# WORK REQUIRED:
Search the material for the string "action" and copy each line where it occurs.
***** INFORMATION PROVIDED
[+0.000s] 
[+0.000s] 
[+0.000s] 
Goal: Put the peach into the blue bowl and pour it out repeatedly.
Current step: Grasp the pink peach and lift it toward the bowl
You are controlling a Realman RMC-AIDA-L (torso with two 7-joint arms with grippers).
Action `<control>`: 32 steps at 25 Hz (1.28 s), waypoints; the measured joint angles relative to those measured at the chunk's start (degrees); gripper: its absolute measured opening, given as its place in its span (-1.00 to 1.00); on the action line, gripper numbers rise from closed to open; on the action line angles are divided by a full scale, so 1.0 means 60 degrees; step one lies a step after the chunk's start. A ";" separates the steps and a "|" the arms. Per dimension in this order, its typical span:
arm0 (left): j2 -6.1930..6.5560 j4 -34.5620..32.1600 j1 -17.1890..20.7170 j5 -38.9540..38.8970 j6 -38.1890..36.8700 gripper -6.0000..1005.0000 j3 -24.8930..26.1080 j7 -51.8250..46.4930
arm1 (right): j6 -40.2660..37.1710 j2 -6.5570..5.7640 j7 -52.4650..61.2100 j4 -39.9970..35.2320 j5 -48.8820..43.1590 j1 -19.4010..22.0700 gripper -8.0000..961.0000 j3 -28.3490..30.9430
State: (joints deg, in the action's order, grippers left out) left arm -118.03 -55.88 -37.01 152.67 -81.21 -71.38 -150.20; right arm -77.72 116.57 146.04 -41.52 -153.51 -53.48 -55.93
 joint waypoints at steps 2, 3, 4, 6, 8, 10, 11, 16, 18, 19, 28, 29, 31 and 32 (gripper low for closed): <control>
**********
# ANSWER SECTION:
Action `<control>`: 32 steps at 25 Hz (1.28 s), waypoints; the measured joint angles relative to those measured at the chunk's start (degrees); gripper: its absolute measured opening, given as its place in its span (-1.00 to 1.00); on the action line, gripper numbers rise from closed to open; on the action line angles are divided by a full scale, so 1.0 means 60 degrees; step one lies a step after the chunk's start. A ";" separates the steps and a "|" the arms. Per dimension in this order, its typical span:
State: (joints deg, in the action's order, grippers left out) left arm -118.03 -55.88 -37.01 152.67 -81.21 -71.38 -150.20; right arm -77.72 116.57 146.04 -41.52 -153.51 -53.48 -55.93

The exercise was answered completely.